Ainda segundo Fabricante, em Sergipe, das 52 espécies invasoras estudadas que causam problemas, são destacadas a Leucena, derivada da América Central; a Algaroba, originária do Peru e restrita à região semiárida; a Brachiaria Brizantha, que serve de pastagem; a Jaqueira que, apesar de dar um fruto saboroso e gerar renda, causa impactos substanciais para a Mata Atlântica. “Porque altera o solo e tem a capacidade de expulsar a flora nativa e poucos animais se alimentam dela”.

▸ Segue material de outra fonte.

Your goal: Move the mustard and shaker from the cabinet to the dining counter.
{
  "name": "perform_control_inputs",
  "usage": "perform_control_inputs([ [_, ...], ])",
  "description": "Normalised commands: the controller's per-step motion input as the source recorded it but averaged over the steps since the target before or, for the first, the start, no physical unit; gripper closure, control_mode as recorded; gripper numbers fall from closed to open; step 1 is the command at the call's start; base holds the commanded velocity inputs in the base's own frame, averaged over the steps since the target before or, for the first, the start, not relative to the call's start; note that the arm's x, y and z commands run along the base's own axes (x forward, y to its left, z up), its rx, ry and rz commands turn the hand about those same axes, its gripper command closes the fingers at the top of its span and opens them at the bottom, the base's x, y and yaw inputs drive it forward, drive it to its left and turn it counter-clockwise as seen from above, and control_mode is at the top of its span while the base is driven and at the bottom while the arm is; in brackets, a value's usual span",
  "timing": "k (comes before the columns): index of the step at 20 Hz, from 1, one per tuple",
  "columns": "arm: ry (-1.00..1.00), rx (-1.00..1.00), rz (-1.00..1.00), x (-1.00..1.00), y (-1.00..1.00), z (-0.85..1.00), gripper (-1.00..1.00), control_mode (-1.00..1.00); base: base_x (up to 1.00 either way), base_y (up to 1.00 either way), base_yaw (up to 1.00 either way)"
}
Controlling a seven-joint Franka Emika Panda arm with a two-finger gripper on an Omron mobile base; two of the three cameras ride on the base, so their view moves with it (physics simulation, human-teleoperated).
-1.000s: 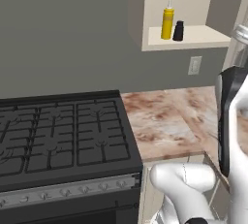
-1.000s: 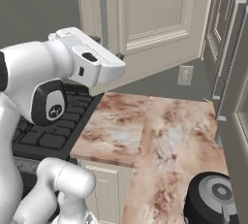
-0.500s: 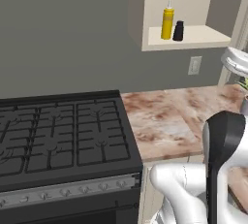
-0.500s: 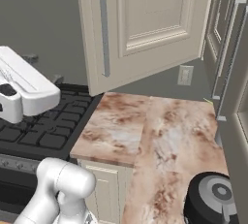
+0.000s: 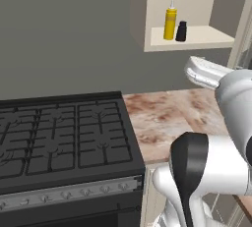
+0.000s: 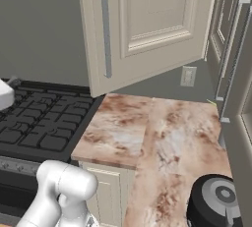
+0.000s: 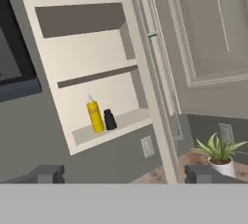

Dentro dos fundamentos da resolução, complementa o professor, estaria também a utilização da máquina pública em favor da divulgação desse conhecimento nas escolas públicas. “A partir do conhecimento na infância, podemos mudar essa história. Já temos feito isso nas escolas de Itabaiana e temos um retorno bastante interessante. O Conselho entendeu a importância da proposta”.

Recuperação das nascentes

Sobre a recuperação das nascentes em Capela, Olivier informou que todos os conselheiros receberam uma cópia do projeto e a pauta será votada em uma nova reunião. “O secretário nos sugeriu a recuperação de duas nascentes de rios que compõem aquela região, uma região rica em recursos hídricos no passado, mas que atualmente apresenta algumas dificuldades e nós estamos aqui hoje buscando apoiar esse projeto. O Estado e o Município são parceiros e é do nosso interesse fazer a recuperação dessas matas ciliares”.

O secretário Lucival Vieira agradeceu a importância dada pelo Conselho ao projeto de recuperação da vegetação. “Foi uma proposta para a recuperação de dois riachos, o Favela e das Pedras, afluentes do Rio Japaratuba. Eles se encontram em estado vulnerável, são rios importantes para a nossa economia e nosso povo. Hoje, esses rios são considerados córregos, em virtude da poluição, deixando de servir para a nossa agricultura. O Conselho é bastante ativo e deu parecer favorável, faltando apenas a deliberação posteriormente”.

Participação

Participaram da reunião o representante da Adema, Fausto Leite; da UFS; professor José Alves; o presidente do ITPS, Léo Araújo; do Fies, Luiz Dias; das ONGs, Luiz Alberto, além de integrantes da Marinha e do Pelotão Ambiental da Polícia Militar.